BEGIN Dataset excerpt

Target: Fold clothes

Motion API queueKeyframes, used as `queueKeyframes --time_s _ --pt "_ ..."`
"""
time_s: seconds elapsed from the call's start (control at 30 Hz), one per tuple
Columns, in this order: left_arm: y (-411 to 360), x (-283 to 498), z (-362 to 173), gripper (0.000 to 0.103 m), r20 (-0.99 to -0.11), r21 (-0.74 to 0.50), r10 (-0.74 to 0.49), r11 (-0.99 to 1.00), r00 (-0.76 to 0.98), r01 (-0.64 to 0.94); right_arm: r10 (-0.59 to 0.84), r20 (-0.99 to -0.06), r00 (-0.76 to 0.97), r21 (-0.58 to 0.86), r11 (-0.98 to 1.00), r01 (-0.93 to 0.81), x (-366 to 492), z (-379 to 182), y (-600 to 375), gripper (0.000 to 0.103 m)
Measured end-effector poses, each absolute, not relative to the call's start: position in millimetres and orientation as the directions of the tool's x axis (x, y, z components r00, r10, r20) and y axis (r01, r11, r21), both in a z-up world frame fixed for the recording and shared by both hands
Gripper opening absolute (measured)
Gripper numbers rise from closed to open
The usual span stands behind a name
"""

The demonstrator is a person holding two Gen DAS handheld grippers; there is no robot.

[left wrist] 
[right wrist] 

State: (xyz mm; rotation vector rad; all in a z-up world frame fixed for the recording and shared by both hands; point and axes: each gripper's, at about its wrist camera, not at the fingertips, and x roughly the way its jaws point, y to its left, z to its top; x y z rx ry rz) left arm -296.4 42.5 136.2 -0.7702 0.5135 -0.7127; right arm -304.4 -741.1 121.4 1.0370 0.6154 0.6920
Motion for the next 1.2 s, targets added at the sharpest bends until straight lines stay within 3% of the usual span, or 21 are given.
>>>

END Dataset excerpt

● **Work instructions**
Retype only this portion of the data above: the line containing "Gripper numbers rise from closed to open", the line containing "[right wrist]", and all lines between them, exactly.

● **Exercise output**
Gripper numbers rise from closed to open
The usual span stands behind a name
"""

The demonstrator is a person holding two Gen DAS handheld grippers; there is no robot.

[left wrist] 
[right wrist] 

No other output was requested.